DEMOCRAZY.ID – Komisi Pemberantasan Korupsi (KPK) membuka peluang untuk memeriksa sejumlah pejabat di Maluku Utara seiring berkembangnya penyidikan kasus dugaan korupsi PT Wanatiara Persada (WP).
Salah satu nama yang ikut disebut berpotensi dimintai keterangan adalah Gubernur Maluku Utara, Sherly Tjoanda Laos.
Kasus dugaan korupsi PT WP belakangan memang menjadi perhatian publik.
Perusahaan tambang nikel berstatus Penanaman Modal Asing (PMA) tersebut beroperasi di Pulau Obi, Kabupaten Halmahera Selatan.
Selain mengelola tambang nikel aktif, PT WP juga diketahui tengah membangun fasilitas smelter di wilayah tersebut.
Namun, menariknya, pusaran perkara dugaan korupsi ini justru tidak bergulir di Maluku Utara.
Penyidikan KPK saat ini terfokus di Jakarta, tepatnya di Kantor Pelayanan Pajak (KPP) Madya Jakarta Utara.
Di lokasi inilah KPK mendalami dugaan suap terkait pengaturan pemeriksaan pajak perusahaan tambang tersebut.
Pelaksana Tugas Deputi Penindakan dan Eksekusi KPK, Asep Guntur Rahayu, menegaskan bahwa fokus awal penyidikan masih berkutat pada tindak pidana suap pajak yang diduga melibatkan oknum aparat pajak di Jakarta.
Meski begitu, Asep memastikan bahwa KPK tidak menutup kemungkinan memanggil pihak-pihak lain jika ditemukan keterkaitan dalam proses penyidikan.
“Fokus kami saat ini masih pada peristiwa suap pajak yang terjadi di Jakarta. Namun, jika dalam pengembangan perkara ada keterlibatan pihak lain, termasuk dari daerah, tentu akan kami panggil,” ujar Asep, (12/1/2026).
Menurut Asep, prinsip KPK adalah menelusuri aliran perkara secara menyeluruh.
Jika dalam prosesnya ditemukan fakta yang mengarah pada peran pejabat daerah, maka langkah hukum akan diambil sesuai ketentuan yang berlaku.
Kasus ini dinilai sensitif karena menyangkut sektor strategis, yakni pertambangan nikel, yang selama ini menjadi salah satu komoditas unggulan nasional.
Keberadaan tambang dan smelter PT WP di Pulau Obi juga memiliki dampak besar terhadap perekonomian daerah Maluku Utara.
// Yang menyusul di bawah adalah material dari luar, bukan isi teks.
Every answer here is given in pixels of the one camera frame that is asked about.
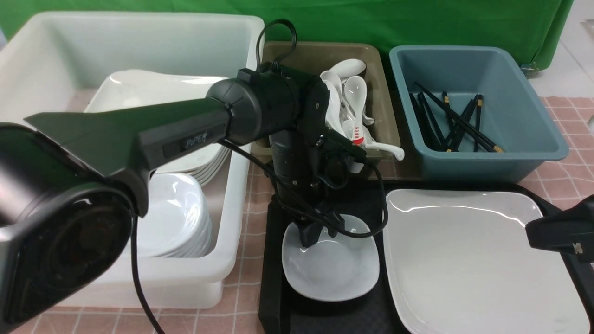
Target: blue plastic bin
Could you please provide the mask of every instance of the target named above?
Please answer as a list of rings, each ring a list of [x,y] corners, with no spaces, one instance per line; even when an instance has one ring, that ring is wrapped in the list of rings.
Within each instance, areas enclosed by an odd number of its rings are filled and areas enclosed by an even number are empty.
[[[474,46],[399,46],[390,62],[413,144],[422,156],[423,178],[441,181],[518,182],[544,161],[569,154],[563,135],[509,53]],[[459,152],[429,149],[421,136],[409,92],[419,82],[441,99],[446,91],[451,108],[461,114],[475,94],[484,96],[481,132],[504,153],[473,152],[465,135]],[[449,132],[446,115],[429,105],[441,131]],[[470,122],[475,124],[474,117]]]

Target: green cloth
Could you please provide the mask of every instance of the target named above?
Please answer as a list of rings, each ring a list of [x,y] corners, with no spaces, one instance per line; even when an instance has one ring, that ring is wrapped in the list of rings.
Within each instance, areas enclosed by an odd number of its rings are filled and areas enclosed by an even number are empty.
[[[573,0],[1,0],[10,38],[34,14],[53,10],[213,12],[287,18],[299,40],[398,45],[485,45],[519,64],[549,66]],[[267,40],[285,40],[284,29]]]

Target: beige plastic tray
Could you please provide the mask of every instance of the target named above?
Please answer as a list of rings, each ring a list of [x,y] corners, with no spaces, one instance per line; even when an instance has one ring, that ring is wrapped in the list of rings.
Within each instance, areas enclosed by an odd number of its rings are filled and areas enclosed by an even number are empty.
[[[290,42],[267,42],[264,44],[263,61],[272,61],[289,48]],[[367,64],[362,76],[368,88],[367,114],[375,118],[374,125],[369,127],[371,135],[380,143],[400,146],[386,75],[376,48],[358,43],[298,42],[295,52],[285,58],[282,64],[312,74],[320,74],[336,63],[351,58],[360,59]],[[260,158],[266,158],[271,155],[266,145],[266,141],[256,142],[252,145],[252,152]],[[374,163],[391,159],[391,154],[378,150],[367,150],[367,156]],[[369,176],[369,172],[365,171],[360,174],[364,177]]]

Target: robotic arm
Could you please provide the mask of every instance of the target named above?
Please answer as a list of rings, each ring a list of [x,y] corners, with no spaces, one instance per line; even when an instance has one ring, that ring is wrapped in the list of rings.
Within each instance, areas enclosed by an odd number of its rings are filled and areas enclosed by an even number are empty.
[[[218,141],[241,146],[271,136],[275,176],[290,185],[277,195],[312,206],[323,202],[326,153],[364,161],[364,150],[326,127],[329,92],[318,76],[262,69],[240,70],[205,99],[26,118],[37,131],[0,124],[0,333],[115,262],[148,211],[151,173],[172,160]],[[304,244],[315,244],[321,227],[311,226],[320,224],[298,220]]]

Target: white square plate
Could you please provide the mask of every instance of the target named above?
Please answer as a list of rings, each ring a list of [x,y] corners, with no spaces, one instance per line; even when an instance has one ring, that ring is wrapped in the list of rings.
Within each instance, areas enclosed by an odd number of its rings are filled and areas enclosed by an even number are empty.
[[[411,333],[589,333],[561,256],[528,243],[542,217],[529,197],[400,189],[387,203],[388,280]]]

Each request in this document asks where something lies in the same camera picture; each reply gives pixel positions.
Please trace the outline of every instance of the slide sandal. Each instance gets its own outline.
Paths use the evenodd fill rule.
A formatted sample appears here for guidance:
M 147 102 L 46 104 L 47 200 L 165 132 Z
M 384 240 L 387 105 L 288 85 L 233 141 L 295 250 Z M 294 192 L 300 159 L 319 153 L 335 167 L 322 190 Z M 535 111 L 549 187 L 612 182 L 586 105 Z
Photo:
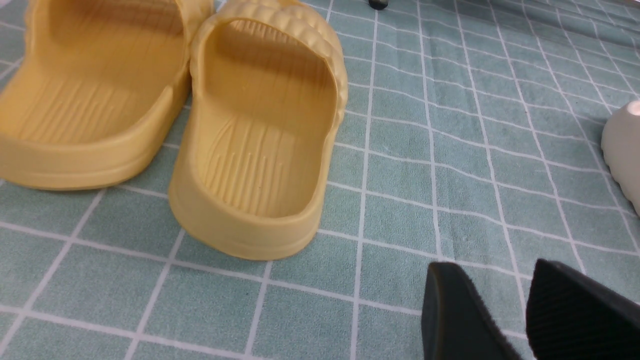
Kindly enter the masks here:
M 522 359 L 457 264 L 429 264 L 420 324 L 424 360 Z
M 193 41 L 193 107 L 169 187 L 194 238 L 245 259 L 314 237 L 348 97 L 334 30 L 297 0 L 229 0 Z
M 189 92 L 212 0 L 31 0 L 26 54 L 0 95 L 0 178 L 78 190 L 125 181 Z
M 546 359 L 640 359 L 640 306 L 558 261 L 539 259 L 527 336 Z

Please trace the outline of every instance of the tiled pattern surface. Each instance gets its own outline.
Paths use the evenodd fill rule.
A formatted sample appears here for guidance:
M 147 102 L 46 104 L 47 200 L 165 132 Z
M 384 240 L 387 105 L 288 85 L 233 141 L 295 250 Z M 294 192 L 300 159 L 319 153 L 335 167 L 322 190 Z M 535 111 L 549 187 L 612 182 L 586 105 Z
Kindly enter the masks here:
M 180 229 L 165 194 L 187 105 L 126 184 L 0 180 L 0 357 L 418 359 L 438 260 L 463 266 L 529 358 L 537 258 L 640 302 L 640 221 L 598 146 L 611 111 L 639 97 L 638 6 L 309 3 L 339 34 L 350 80 L 310 246 L 256 263 Z M 0 86 L 20 64 L 25 5 L 0 8 Z

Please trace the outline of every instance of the teal grid mat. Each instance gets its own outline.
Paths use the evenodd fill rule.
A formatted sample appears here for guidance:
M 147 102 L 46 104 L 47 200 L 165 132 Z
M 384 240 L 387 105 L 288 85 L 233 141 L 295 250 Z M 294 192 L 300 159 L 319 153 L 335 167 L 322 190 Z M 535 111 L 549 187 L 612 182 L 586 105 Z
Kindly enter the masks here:
M 256 263 L 184 233 L 166 189 L 188 104 L 125 184 L 0 180 L 2 359 L 420 359 L 432 261 L 467 271 L 528 359 L 537 258 L 640 302 L 640 221 L 599 147 L 611 112 L 640 98 L 639 5 L 309 3 L 350 81 L 310 246 Z M 0 0 L 0 87 L 22 59 L 25 5 Z

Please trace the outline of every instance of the black object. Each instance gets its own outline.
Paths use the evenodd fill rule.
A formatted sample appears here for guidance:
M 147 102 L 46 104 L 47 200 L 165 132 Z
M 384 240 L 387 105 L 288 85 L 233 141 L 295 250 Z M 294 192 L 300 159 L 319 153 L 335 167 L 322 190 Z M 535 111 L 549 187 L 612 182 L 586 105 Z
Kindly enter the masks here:
M 422 305 L 425 360 L 520 360 L 454 263 L 431 263 Z
M 382 10 L 389 5 L 389 0 L 369 0 L 369 6 L 376 10 Z
M 640 306 L 632 301 L 542 259 L 529 294 L 527 336 L 538 360 L 640 359 Z

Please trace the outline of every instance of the yellow slide sandal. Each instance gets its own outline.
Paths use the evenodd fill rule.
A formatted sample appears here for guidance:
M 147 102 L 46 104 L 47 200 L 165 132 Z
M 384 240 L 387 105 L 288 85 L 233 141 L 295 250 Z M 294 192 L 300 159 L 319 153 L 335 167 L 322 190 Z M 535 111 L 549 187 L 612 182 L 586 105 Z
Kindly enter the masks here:
M 337 35 L 297 0 L 229 0 L 192 52 L 173 214 L 193 237 L 239 258 L 299 252 L 319 225 L 348 96 Z
M 0 95 L 0 178 L 117 184 L 162 146 L 189 92 L 212 0 L 31 0 L 26 55 Z
Publik pun menaruh perhatian besar terhadap langkah KPK, terutama terkait potensi pemeriksaan pejabat daerah.
Sejumlah kalangan menilai keterbukaan KPK dalam menyampaikan peluang pemanggilan pejabat menunjukkan keseriusan lembaga antirasuah dalam mengusut kasus ini hingga tuntas.
Meski demikian, KPK menegaskan bahwa setiap pemanggilan dilakukan berdasarkan kebutuhan penyidikan dan alat bukti yang cukup.
Tidak ada pihak yang akan diperiksa tanpa dasar hukum yang jelas.
Dengan masih terus berkembangnya penyidikan, KPK memastikan akan mengungkap seluruh pihak yang terlibat dalam perkara dugaan korupsi PT Wanatiara Persada.
Lembaga antirasuah menegaskan komitmennya untuk menuntaskan kasus ini demi menjaga integritas sistem perpajakan dan tata kelola sektor sumber daya alam di Indonesia.